Over the next four days, he was subjected to a horrendous range of torture—sodomized with various objects, beaten with an iron club, shocked with electrodes attached to his testicles. His throat had been injected with animal tranquilizer, his eyes jabbed with chemical-soaked Q-Tips. Eventually, he had managed to escape when Berdella went off on an errand. Getting hold of a matchbook left on a bed table, he had burned the rope binding one wrist, freed himself from his other restraints, and jumped from the second-floor window.
Berdella was immediately arrested on charges of forced sodomy, felonious restraint, and first-degree assault. A search warrant was obtained. Amid the squalid clutter of his house, investigators turned up a weird assortment of artifacts: skulls, devil masks, a hooded red robe. There were also books on voodoo and novels by the Marquis de Sade. However disturbing, none of these items proved anything more than Berdella’s interest in the bizarre and occult.
The photographs were a different story.
Police found them in a box: about two hundred Polaroids of naked young men being raped and tortured.
There was also a diary, written in crude shorthand, meticulously detailing the type of abuse each victim had been subjected to.

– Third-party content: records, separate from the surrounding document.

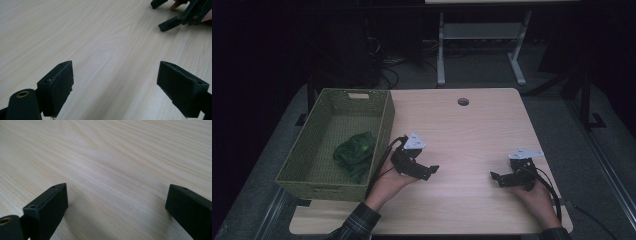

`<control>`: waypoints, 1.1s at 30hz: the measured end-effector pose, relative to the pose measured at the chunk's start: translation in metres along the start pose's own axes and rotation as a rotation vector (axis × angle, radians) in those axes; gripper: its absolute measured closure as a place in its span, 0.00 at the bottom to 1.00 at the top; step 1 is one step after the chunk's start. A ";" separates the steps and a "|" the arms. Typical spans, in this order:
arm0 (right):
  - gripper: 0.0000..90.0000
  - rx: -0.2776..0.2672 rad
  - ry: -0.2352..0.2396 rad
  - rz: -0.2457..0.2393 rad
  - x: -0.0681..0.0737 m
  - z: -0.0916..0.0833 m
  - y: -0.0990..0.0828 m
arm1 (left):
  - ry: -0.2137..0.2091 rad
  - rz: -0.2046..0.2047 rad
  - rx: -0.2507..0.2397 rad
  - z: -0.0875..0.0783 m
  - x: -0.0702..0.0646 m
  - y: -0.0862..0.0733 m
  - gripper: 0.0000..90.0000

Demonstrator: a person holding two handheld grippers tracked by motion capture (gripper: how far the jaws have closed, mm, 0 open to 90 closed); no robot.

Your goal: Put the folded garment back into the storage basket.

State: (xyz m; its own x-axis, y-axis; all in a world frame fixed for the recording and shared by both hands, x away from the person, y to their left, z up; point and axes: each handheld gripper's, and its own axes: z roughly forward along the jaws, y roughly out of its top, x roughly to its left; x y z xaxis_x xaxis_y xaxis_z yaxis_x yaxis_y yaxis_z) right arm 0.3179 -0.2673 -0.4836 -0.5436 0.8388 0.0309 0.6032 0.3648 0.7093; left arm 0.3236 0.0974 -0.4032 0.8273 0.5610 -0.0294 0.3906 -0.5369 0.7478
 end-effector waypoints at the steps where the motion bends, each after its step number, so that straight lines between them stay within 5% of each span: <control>1: 0.04 0.000 0.000 0.000 0.000 0.000 0.000 | 0.006 0.011 0.012 0.004 -0.001 -0.003 0.14; 13: 0.04 0.000 0.000 0.000 0.000 0.000 0.000 | 0.037 0.002 0.073 0.044 -0.002 -0.030 0.14; 33: 0.04 0.000 0.000 0.000 0.000 0.000 0.000 | 0.039 0.005 0.072 0.059 -0.003 -0.045 0.14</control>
State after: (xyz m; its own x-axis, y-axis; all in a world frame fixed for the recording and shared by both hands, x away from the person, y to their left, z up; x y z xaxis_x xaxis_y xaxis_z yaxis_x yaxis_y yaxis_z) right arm 0.3179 -0.2673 -0.4837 -0.5433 0.8390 0.0310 0.6032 0.3644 0.7095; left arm 0.3275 0.0830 -0.4761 0.8132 0.5820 0.0012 0.4160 -0.5827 0.6982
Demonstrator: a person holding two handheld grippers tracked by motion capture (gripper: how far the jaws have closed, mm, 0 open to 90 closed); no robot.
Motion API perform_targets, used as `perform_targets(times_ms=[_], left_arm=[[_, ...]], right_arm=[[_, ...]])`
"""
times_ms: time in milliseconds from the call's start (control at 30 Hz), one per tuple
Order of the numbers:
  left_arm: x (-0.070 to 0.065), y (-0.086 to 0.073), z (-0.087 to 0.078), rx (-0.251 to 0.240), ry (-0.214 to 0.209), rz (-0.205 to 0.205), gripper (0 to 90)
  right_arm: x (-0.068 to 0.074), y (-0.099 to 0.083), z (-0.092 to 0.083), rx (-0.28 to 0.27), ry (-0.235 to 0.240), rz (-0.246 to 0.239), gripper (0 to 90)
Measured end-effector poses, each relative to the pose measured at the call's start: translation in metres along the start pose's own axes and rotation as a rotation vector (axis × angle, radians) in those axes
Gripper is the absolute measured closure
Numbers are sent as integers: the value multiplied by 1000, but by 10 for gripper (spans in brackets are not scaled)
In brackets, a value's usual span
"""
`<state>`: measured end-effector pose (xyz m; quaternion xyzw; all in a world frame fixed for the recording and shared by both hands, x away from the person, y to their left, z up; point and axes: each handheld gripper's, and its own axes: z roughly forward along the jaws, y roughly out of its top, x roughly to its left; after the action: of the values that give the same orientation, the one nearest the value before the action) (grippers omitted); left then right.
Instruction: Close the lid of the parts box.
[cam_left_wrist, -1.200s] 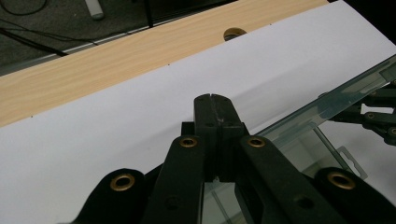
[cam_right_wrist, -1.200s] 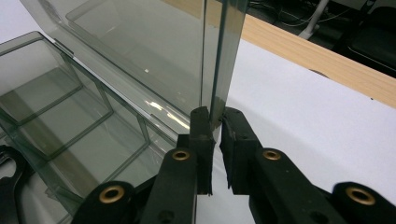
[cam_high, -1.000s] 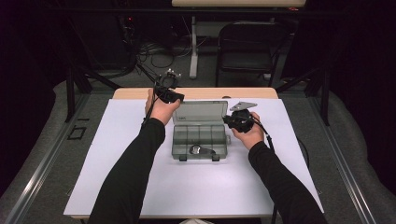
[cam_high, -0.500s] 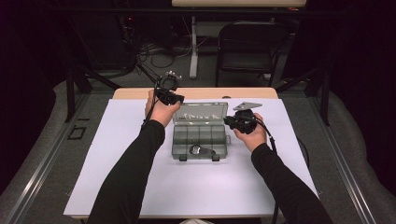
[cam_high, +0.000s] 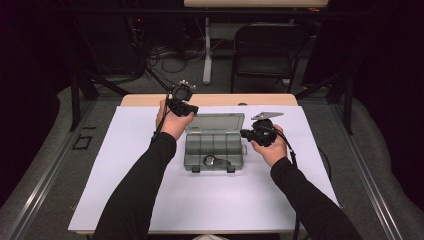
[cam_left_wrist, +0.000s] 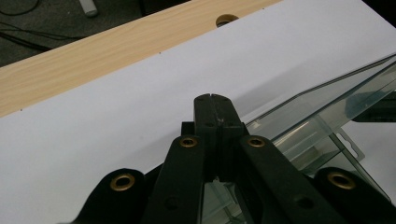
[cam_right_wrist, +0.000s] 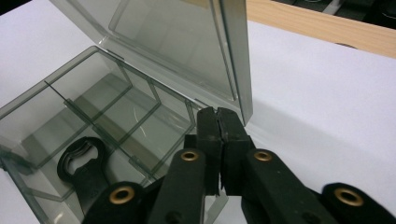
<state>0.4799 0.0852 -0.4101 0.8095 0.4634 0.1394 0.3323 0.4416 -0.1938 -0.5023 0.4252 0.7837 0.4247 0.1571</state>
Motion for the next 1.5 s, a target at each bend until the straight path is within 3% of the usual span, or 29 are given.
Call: perform_targets(times_ms=[433, 633, 1100, 1500], left_arm=[[-12, -18, -1, 14, -51, 50, 900], [-17, -26, 0, 22, -54, 80, 900], [-14, -47, 1, 34, -83, 75, 900], [-17, -59, 5, 38, -107, 75, 900]], right_arm=[[0, -2, 0, 5, 5, 26, 900], [2, -5, -2, 6, 16, 30, 900], [9, -13, -10, 5, 37, 4, 900], [13, -17, -17, 28, 73, 38, 900]])
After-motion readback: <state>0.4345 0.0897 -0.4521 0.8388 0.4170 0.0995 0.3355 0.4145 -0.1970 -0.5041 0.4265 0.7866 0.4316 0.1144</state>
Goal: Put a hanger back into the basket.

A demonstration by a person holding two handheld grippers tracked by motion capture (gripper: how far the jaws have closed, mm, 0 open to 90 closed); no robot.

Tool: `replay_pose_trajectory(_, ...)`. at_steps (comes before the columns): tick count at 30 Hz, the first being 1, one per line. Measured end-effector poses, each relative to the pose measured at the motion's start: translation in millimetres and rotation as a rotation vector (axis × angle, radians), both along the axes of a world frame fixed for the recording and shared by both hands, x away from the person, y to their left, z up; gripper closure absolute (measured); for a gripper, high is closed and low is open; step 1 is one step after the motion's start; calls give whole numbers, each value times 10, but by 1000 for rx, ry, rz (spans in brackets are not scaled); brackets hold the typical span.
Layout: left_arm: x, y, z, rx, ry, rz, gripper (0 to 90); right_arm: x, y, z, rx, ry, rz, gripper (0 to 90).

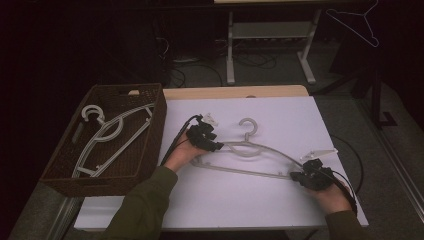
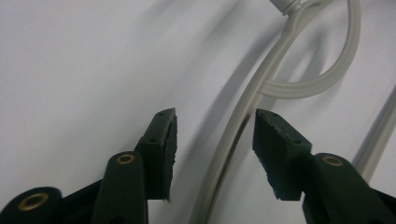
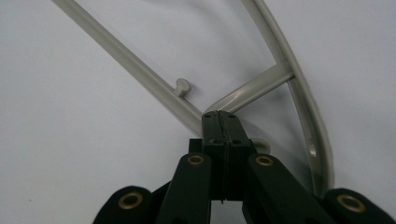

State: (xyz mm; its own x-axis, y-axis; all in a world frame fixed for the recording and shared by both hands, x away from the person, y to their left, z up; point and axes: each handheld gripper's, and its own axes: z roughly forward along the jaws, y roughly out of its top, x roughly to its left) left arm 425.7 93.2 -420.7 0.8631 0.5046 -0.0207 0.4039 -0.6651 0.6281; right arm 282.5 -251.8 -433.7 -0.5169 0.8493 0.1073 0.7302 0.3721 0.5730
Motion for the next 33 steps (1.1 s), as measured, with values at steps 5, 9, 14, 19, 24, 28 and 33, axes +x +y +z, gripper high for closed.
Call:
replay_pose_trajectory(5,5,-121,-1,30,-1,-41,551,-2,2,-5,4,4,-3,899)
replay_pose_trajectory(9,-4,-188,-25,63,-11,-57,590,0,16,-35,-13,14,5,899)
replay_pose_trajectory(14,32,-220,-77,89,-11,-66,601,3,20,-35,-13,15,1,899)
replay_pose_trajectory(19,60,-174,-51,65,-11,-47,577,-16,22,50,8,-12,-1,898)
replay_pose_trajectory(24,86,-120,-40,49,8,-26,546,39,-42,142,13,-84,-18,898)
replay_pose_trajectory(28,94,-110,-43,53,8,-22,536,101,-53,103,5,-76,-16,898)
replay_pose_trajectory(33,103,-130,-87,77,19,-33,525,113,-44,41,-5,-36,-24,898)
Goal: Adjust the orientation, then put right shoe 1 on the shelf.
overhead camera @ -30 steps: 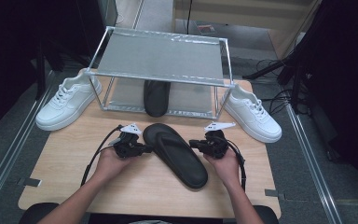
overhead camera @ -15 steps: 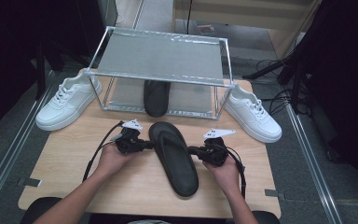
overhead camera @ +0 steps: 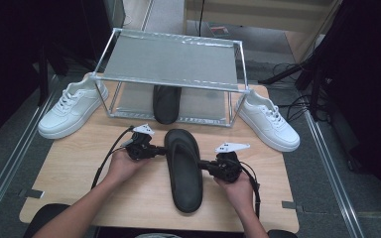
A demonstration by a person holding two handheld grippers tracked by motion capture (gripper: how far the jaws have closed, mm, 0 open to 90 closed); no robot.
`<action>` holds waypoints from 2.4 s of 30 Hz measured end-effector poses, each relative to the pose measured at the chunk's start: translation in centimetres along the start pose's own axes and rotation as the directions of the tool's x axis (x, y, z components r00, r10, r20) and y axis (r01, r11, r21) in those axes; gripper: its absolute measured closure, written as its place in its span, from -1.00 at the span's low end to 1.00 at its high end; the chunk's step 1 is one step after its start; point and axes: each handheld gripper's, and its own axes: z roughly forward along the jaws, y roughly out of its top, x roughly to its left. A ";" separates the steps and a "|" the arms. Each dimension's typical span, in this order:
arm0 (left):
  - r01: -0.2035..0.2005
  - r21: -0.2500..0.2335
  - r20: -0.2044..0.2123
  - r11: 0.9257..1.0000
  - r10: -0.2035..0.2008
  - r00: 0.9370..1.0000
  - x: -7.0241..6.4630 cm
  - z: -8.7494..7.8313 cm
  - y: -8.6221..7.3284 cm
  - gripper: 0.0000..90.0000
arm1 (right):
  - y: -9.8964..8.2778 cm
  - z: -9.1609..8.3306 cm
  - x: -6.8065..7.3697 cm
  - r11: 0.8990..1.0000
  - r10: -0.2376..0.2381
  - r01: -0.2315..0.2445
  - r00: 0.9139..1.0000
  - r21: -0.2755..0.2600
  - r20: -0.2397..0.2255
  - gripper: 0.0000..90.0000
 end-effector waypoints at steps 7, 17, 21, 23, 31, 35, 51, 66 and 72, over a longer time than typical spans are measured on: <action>0.007 0.008 0.009 1.000 -0.007 1.000 0.0 0.3 0.4 1.00 | -0.4 -0.2 0.7 1.000 0.000 0.000 1.000 -0.005 0.011 1.00; 0.011 0.009 0.025 1.000 -0.011 1.000 0.3 0.6 0.7 0.98 | -0.8 -0.3 0.9 1.000 0.009 -0.009 1.000 -0.007 0.013 0.97; 0.017 0.012 0.028 1.000 -0.017 0.999 0.3 0.6 0.7 0.92 | -0.7 -0.4 0.8 1.000 0.008 -0.008 1.000 -0.012 0.018 0.95; 0.001 0.016 0.026 1.000 -0.002 1.000 0.2 0.3 0.8 0.89 | -0.6 -0.7 0.7 0.999 0.010 -0.009 1.000 -0.031 0.023 0.94; -0.007 0.008 0.063 1.000 0.006 0.998 -0.1 -1.3 1.4 0.45 | -0.6 -1.5 0.6 0.995 0.035 -0.033 0.999 -0.091 0.021 0.59; 0.003 -0.011 0.065 1.000 -0.002 0.998 -0.1 -1.9 1.6 0.16 | -0.5 -1.1 1.0 0.995 0.026 -0.024 0.999 -0.094 0.023 0.43; -0.037 -0.020 0.091 0.999 0.038 0.995 -1.0 -5.1 2.1 -0.17 | 0.3 0.3 1.1 0.996 0.029 -0.028 0.999 -0.085 0.018 0.28; -0.092 -0.041 0.073 0.995 0.095 0.993 -1.2 -7.3 6.7 -0.19 | 0.8 1.5 1.0 0.998 0.042 -0.039 0.998 -0.057 0.038 0.23; -0.105 -0.062 0.073 0.993 0.109 0.991 -1.2 -7.6 8.6 -0.18 | 0.9 2.2 0.7 0.998 0.046 -0.043 0.997 -0.040 0.056 0.25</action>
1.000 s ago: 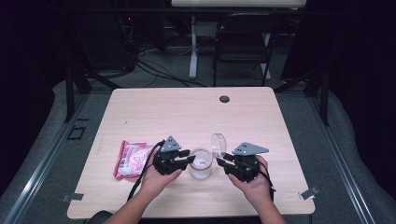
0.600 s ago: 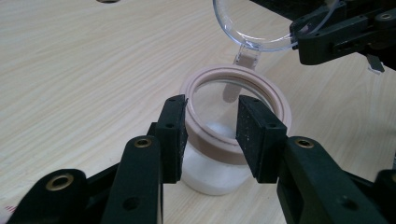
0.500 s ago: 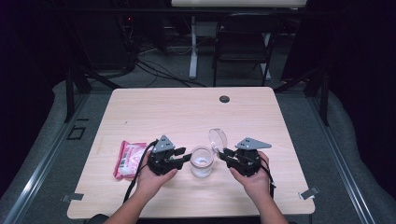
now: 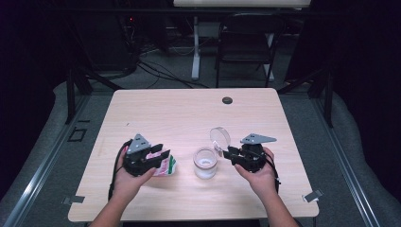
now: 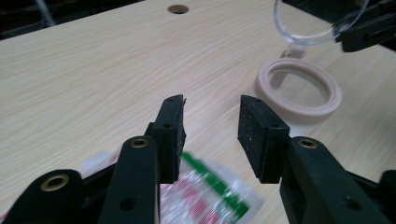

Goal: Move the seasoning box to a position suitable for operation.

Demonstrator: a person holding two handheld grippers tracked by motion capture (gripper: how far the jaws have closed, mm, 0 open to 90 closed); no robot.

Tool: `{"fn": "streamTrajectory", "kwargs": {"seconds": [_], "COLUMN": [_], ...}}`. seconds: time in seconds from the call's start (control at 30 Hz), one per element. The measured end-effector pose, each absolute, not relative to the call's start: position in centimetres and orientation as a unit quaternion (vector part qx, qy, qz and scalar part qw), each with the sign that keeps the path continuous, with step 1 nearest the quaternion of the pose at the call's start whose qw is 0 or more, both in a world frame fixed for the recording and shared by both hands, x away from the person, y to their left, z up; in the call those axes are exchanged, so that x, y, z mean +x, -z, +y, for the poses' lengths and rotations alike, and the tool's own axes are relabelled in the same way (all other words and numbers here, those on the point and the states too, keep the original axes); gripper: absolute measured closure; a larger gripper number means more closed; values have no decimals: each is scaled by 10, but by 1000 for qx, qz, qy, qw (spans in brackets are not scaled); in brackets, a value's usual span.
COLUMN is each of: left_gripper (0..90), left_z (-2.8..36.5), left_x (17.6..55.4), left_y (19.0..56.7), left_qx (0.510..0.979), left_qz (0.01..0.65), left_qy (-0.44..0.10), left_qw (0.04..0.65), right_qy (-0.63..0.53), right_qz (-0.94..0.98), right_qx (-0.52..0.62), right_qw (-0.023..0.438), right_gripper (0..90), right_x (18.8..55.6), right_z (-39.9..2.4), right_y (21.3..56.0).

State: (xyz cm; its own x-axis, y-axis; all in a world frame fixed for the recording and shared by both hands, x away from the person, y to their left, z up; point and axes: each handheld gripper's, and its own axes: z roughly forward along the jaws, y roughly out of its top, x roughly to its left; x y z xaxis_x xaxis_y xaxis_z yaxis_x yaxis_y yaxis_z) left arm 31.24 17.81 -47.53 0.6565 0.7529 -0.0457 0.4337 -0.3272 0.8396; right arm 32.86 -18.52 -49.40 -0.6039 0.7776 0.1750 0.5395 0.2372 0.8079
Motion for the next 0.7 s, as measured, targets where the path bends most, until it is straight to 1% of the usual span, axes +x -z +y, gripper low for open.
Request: {"fn": "streamTrajectory", "kwargs": {"seconds": [0.1,0.17,0.2,0.23,0.4,0.5,0.57,0.7], "left_gripper": [578,561,552,538,472,470,478,475], "left_z": [197,206,208,210,214,215,216,217], "left_x": [307,303,301,300,293,292,293,293], "left_y": [480,486,489,492,507,518,525,530], "left_qx": [790,787,788,788,801,803,807,815], "left_qz": [386,396,399,399,383,375,378,378], "left_qy": [-189,-194,-198,-201,-227,-235,-222,-220], "left_qw": [437,431,426,424,400,399,397,381], "right_qy": [-438,-448,-452,-452,-453,-463,-465,-465], "right_qz": [779,771,768,769,769,760,758,757], "right_qx": [425,429,431,428,422,429,435,436], "right_qw": [145,143,142,145,157,153,144,144], "right_gripper": [643,599,559,549,520,520,525,530], "right_x": [324,321,318,317,310,309,309,310], "right_z": [-187,-189,-190,-190,-193,-198,-200,-199], "right_y": [493,492,493,493,498,505,510,514]}}
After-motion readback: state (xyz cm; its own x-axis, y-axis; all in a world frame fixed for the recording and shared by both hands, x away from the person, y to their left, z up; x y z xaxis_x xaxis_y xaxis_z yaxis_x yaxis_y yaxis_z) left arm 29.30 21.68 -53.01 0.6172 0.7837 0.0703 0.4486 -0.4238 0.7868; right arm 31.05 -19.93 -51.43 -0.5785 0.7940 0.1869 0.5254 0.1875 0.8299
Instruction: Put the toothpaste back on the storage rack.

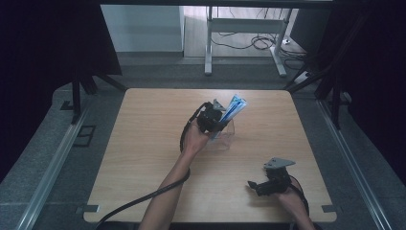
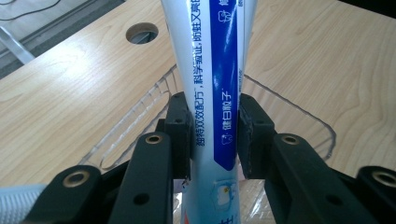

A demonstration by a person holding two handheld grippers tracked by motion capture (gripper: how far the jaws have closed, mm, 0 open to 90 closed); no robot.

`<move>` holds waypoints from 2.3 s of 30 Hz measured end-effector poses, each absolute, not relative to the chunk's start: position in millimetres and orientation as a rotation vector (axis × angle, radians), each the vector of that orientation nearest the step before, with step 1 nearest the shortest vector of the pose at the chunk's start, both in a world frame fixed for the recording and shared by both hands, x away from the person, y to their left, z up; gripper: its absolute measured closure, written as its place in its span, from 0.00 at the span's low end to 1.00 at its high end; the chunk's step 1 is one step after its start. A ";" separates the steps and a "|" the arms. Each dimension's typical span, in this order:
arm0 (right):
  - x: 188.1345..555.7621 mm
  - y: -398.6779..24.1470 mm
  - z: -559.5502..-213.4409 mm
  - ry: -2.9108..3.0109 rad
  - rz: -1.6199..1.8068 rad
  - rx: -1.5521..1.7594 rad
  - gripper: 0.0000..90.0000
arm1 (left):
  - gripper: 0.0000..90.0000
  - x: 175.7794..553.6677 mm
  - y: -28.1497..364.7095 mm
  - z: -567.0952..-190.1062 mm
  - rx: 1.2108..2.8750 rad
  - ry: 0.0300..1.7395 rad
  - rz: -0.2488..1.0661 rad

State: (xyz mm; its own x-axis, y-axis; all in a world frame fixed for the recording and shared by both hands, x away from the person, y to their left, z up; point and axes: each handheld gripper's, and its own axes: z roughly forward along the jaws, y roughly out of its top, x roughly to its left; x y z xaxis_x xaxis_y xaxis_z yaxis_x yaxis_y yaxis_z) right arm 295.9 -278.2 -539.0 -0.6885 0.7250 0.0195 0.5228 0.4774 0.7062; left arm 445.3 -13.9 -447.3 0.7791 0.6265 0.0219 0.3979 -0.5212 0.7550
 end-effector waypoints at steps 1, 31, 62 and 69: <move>296.0 -278.1 -539.1 2.446 1.022 1.062 0.00 | 0.77 444.7 -14.2 -447.4 2.189 0.756 0.375; 295.5 -275.3 -540.6 2.459 1.013 1.054 0.00 | 0.67 431.2 -5.6 -450.7 2.202 0.754 0.276; 295.3 -274.9 -540.0 2.449 1.021 1.050 0.00 | 0.16 417.8 3.9 -438.8 2.205 0.727 0.230; 294.9 -274.9 -538.8 2.441 1.025 1.047 0.00 | 0.15 409.7 10.3 -433.4 2.210 0.722 0.253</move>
State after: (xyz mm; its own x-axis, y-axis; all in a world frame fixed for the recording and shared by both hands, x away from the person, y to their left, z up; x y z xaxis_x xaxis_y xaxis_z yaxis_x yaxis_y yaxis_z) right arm 294.9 -274.9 -538.8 -0.6925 0.7214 0.0103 0.5125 0.4818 0.7108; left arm 409.7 10.3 -433.4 0.8187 0.5722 -0.0485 0.4163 -0.5332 0.7364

The police still hadn’t found any hard evidence of murder, however. There were two human skulls in Berdella’s bedroom, but it wasn’t immediately clear if they were the real thing or the kind of replicas Berdella sold in his store. In fairly short order, however, a forensic anthropologist determined that one of the skulls was authentic. It belonged to a young man who had evidently died sometime within the previous two years. Another skull—this one with hair and some tissue still intact—was unearthed in Berdella’s backyard. Through dental charts, both skulls were eventually identified. Berdella was charged with first-degree murder.